Esa noche, Esteban decidió ver una de las películas favoritas de Laura: La ciencia del sueño. No sabía bien por qué. Tal vez porque necesitaba sentirla de algún modo, aunque doliera. Quizá porque ella solía decir que esa cinta “era como entrar en su cabeza y ver el mundo con otros ojos”. La habían visto muchas veces juntos, con ella repitiendo frases emocionada o riendo justo antes de que ocurriera alguna escena.
Pero ahora, verla sin Laura fue otra cosa. Fue insoportable. La música lo arañaba por dentro; las imágenes lo empujaban hacia un abismo donde cada fotograma era una daga. Lloró sin lágrimas, como si se secara desde adentro. Se levantó, fue a la cocina y abrió una botella de vino que llevaba meses guardada. Laura no bebía. Decía que el alcohol le robaba claridad a las emociones. “¿Para qué embotar lo que duele? Hay que sentirlo hasta que se pase.”
Esteban se sirvió una copa entera y la bebió de un trago.
—Lo siento, Laura —murmuró, observando la foto de Hawái clavada con un imán en la puerta del refrigerador. Ella reía con el mar detrás, los brazos abiertos como si el viento pudiera levantarla en cualquier momento. Él apenas se reconocía en esa sonrisa.
Sombra maulló desde el pasillo, como respondiendo a algo que solo él podía oír. Esteban volvió al comedor, tambaleante, la copa aún en la mano. Se sentó frente a la caja. Abrió la tapa.
Ahí estaban sus cosas. Todo lo que quedaba de ella. El eco de una vida comprimido en una docena de objetos: su título en neurobiología, apuntes llenos de ecuaciones incomprensibles, la servilleta con el poema de aquella primera vez —aún con una pequeña mancha de café—, doblada como un tesoro infantil. Unas notas breves, garabateadas con prisa: “Interfase no estable”, “sinapsis sintética inestable”, “¿soñar o simular?”, “revisar patrón de Laura A vs. Laura B”.

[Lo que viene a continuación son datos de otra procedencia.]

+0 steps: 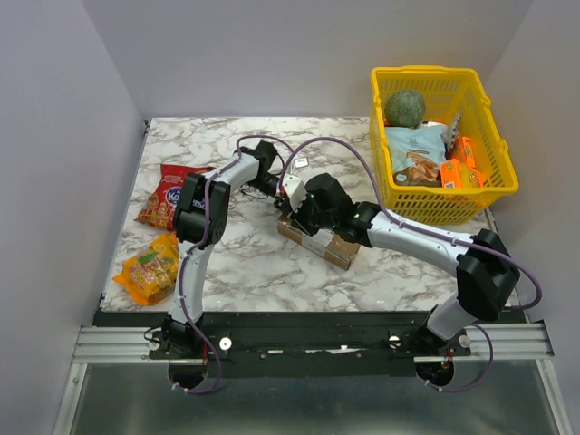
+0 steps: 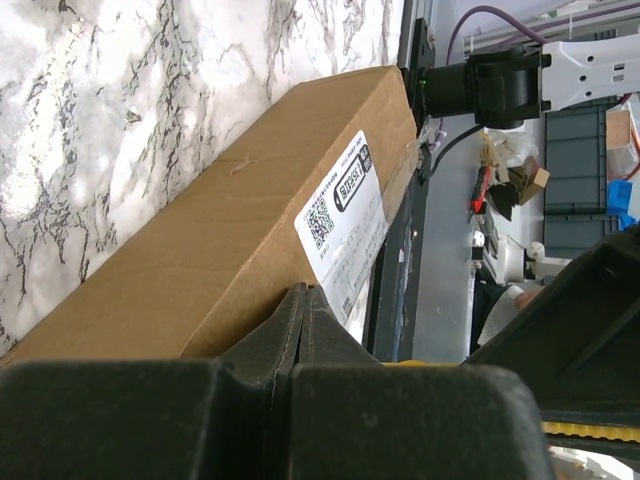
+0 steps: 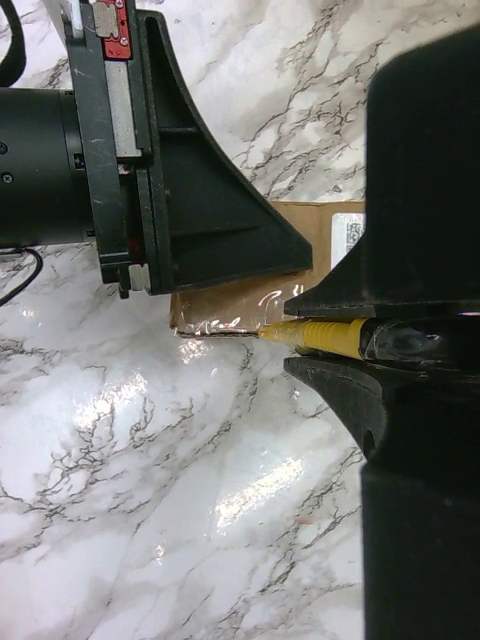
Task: Unpack the express box
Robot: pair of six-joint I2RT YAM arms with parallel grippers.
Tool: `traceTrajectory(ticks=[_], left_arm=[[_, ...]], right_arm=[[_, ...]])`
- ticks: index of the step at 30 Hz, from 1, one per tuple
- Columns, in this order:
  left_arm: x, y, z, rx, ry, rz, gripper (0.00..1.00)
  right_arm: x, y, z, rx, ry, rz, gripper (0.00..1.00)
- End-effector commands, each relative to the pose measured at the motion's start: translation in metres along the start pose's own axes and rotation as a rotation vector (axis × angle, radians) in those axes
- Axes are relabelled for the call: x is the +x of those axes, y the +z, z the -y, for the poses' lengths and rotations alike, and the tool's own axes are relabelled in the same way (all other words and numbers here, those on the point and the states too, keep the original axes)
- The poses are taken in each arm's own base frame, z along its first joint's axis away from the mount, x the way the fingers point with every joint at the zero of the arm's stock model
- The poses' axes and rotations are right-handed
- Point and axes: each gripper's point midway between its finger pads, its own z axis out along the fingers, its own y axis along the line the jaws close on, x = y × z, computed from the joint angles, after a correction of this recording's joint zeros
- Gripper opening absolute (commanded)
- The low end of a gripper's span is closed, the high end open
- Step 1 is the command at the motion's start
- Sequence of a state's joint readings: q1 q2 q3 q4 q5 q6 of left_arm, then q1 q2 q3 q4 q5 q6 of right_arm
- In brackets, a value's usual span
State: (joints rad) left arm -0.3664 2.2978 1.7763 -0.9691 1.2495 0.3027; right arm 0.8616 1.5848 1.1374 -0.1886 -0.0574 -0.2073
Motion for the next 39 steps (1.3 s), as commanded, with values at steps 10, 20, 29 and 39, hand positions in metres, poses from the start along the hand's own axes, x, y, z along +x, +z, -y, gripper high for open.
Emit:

Y entonces, casi escondida bajo los papeles, la vio: la USB.
Negra, simple, con una pegatina blanca, apenas arrugada, donde se leía en letra redonda y firme: Laura 0.9.
La sostuvo entre los dedos con manos temblorosas. El corazón le retumbaba con una mezcla indescifrable de ansiedad y culpa. ¿Qué secretos guardarías aquí, Laura? ¿Una copia de tus investigaciones? ¿Diarios personales? ¿Cartas que nunca me diste? ¿Un proyecto? ¿Un amante?
La idea lo atravesó como una corriente fría. ¿Y si era algo que no debía ver? ¿Y si era uno de esos misterios que deben quedarse sin nombre, como el silencio tras una despedida?
Pensó en no hacerlo. En guardarla de nuevo, cerrar la caja y fingir que nunca la había encontrado. Pero ya estaba despierto. Ya había visto el nombre. Ese diminutivo extraño: 0.9. Ni uno. Ni completo. Como si fuera una versión… casi.
Se levantó, caminó hasta su escritorio, encendió la laptop. El ventilador interno zumbó con pesadez. Introdujo la USB en el puerto.
La pantalla parpadeó. Un único archivo apareció.
LAURA_0.9.exe
Un ejecutable.
Esteban se quedó inmóvil.
No lo abrió.
Todavía no.
Se sirvió otra copa.
Y dejó que la noche se sentara junto a él, como lo hacía ella cuando no sabía qué decir, pero quería estar cerca.